R – Quando escreves, tu procuras ser fiel à realidade?
C – Faço terapia há mais de dez anos e não consegui chegar a uma conclusão sobre qual é a minha realidade. Tem a realidade mental, a social, a realidade que é a soma de várias realidades. Não sei, a realidade é uma cebola cheia de capas. Talvez tudo o que eu vejo seja uma grande distorção das minhas emoções. Acho muito difícil definir o que é real.

R – A maioria dos intelectuais simplesmente nega a religião. Tu és um intelectual e estás à procura de Deus, caminhando em direção à fé. Como explicar isso?
C – Eu não me sinto um intelectual. Nunca me senti. Sou muito inculto. Eu não li uma porção de coisas. Nunca li Marx, por exemplo. Li Kant quando achei que tinha a obrigação de conhecer A crítica da Razão Pura. Achei um saco. Eu não tenho isso de me obrigar a ler coisas, pensar coisas. Sou mais Barthes, sou “barthesiano”. Vou pelas coisas que me dão prazer em leitura, cinema e música. Intelectual é mais aquele cara que se concentra, que tem uma disciplina mental.

(...)

Vera – Tu estavas falando na tua busca de Deus e que esta busca é intuitiva. Mas ela não será também um pouco pesquisa em cima de filosofias orientais?
C – Certas coisas se juntam de uma maneira tão inexplicável, que eu chamo isto de Deus. Dou um exemplo: quando estava escrevendo a primeira novela do Triângulo das Águas, aquela sobre o signo de Peixes, trancou o texto no personagem que se chama Pedro e representa o signo de Sagitário. Aí peguei ao acaso um livro da estante, abri e era García Lorca e era um poema sobre a constelação de Sagitário chamado “Poema de la saeta”. Incorporei o poema e o texto veio. Eu chamo isso de Deus, esta sincronia de que tanto Jung falava. Para mim Deus é isto, peças que se juntam meio que inexplicavelmente.
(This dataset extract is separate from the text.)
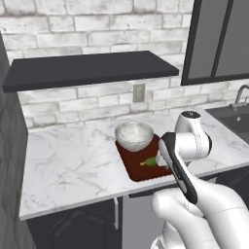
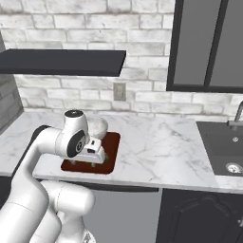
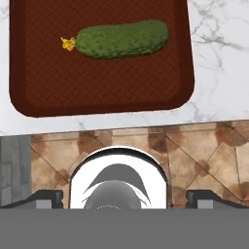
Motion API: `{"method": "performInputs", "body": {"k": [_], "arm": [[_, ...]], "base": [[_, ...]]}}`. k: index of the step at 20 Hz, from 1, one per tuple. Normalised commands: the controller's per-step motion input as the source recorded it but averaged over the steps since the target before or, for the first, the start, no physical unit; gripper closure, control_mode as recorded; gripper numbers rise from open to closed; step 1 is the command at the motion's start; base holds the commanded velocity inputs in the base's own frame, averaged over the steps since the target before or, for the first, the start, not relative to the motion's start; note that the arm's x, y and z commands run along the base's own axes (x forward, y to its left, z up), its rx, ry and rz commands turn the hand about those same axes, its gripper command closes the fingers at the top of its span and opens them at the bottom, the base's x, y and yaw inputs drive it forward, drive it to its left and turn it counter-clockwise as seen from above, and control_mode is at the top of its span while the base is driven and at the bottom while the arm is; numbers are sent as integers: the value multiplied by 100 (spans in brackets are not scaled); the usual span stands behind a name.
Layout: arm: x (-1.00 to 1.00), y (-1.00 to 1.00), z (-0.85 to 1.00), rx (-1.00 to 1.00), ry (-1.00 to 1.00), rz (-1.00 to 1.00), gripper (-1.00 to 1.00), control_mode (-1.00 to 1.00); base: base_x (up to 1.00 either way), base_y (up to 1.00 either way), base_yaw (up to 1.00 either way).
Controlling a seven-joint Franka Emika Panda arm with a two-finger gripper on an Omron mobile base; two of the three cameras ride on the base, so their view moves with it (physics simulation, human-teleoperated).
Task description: Place the two vegetables and bowl onto the tray for setting up a vegetable dip station.
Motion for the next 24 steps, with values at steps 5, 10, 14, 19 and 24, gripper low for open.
{"method": "performInputs", "body": {"k": [5,10,14,19,24], "arm": [[0,0,0,0,0,0,-100,100],[0,0,0,0,0,0,-100,100],[0,0,0,0,0,0,-100,100],[0,0,0,0,0,0,-100,100],[0,0,0,0,0,0,-100,100]], "base": [[-25,-4,-5],[-2,-38,-1],[0,-59,0],[0,-65,0],[0,-66,0]]}}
Charles – E tu não verias nisso um pouco do teu inconsciente?
C – Claro, o inconsciente é Deus. O inconsciente sabe tudo.

R – O que é ser humano para ti?
C – (...) Eu tenho refletido ultimamente se todos nós não estaremos nos transformando em simulacros do que a gente supõe que seria o ser humano: seres humanos sentam assim, cruzam as pernas, uma coisa meio esquizofrênica. Eu acho que o ser humano original está meio à deriva, como falei antes. A gente não sabe se está reproduzindo a personagem de “Mel e girassóis” quando ela rodopia como Doris Day ou se está imitando alguma coisa que se viu no cinema ou na novela das oito. A gente incorpora estas coisas e fica repetindo. Você perguntou o que é ser humano. A esta altura da poluição, a esta altura da fuligem cultural que já encosta na pele da gente, eu não sei mais.
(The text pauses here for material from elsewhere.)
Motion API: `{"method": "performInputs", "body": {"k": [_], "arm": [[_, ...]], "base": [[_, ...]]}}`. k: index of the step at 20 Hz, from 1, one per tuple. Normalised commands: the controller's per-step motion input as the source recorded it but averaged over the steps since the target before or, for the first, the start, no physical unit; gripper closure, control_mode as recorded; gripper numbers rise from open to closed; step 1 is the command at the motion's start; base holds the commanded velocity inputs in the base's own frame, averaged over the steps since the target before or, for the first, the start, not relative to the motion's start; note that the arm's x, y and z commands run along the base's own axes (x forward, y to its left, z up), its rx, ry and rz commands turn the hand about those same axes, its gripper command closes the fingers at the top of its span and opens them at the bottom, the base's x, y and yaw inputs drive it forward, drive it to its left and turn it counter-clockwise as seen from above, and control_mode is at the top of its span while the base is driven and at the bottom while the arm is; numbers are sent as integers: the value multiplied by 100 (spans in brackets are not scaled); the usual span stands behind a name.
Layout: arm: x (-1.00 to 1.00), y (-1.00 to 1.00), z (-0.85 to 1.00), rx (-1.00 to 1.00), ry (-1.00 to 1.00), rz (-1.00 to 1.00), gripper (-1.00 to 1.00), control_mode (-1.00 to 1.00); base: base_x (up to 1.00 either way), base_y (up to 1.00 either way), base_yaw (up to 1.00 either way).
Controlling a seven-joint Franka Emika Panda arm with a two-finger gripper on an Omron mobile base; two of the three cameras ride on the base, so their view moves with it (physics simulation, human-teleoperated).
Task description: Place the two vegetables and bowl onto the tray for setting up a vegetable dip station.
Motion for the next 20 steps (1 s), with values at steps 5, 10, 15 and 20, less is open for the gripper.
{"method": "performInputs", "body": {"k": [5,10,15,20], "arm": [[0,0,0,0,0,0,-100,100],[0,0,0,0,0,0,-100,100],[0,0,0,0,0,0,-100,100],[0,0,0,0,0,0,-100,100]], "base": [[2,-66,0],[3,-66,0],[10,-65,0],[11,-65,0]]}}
R – Caio, tu tens a preocupação de te humanizar?
C – O tempo todo, e acho que é uma doença. Tem dias que trabalho até seis horas da tarde, tomo um ônibus, com aquela nordestina toda sofrida de São Paulo. Aí chego em casa, me jogo no sofá e choro. Choro de pena do país, de pena de mim, de pena de tudo. Mas também não sei se, ao chorar, não estou querendo me convencer do quanto eu sou bondoso, compreensivo e nobre.

V – Caio, a forma vem antes do conteúdo para ti?
C – Não, sempre vem junto. Cada história já vem com uma forma. Não consigo começar a escrever alguma coisa da qual não tenha a primeira frase. Esta frase, depois de uma reescritura, pode até cair fora, mas ela sempre traz o clima, já tem alguma canção, algum espírito. Muita gente diz que estou caminhando para o vazio, que estou escrevendo cada vez mais sobre o nada. Quem dera! Tenho relido Beckett. Se eu estiver caminhando para aquele tipo de vazio, seria uma maravilha.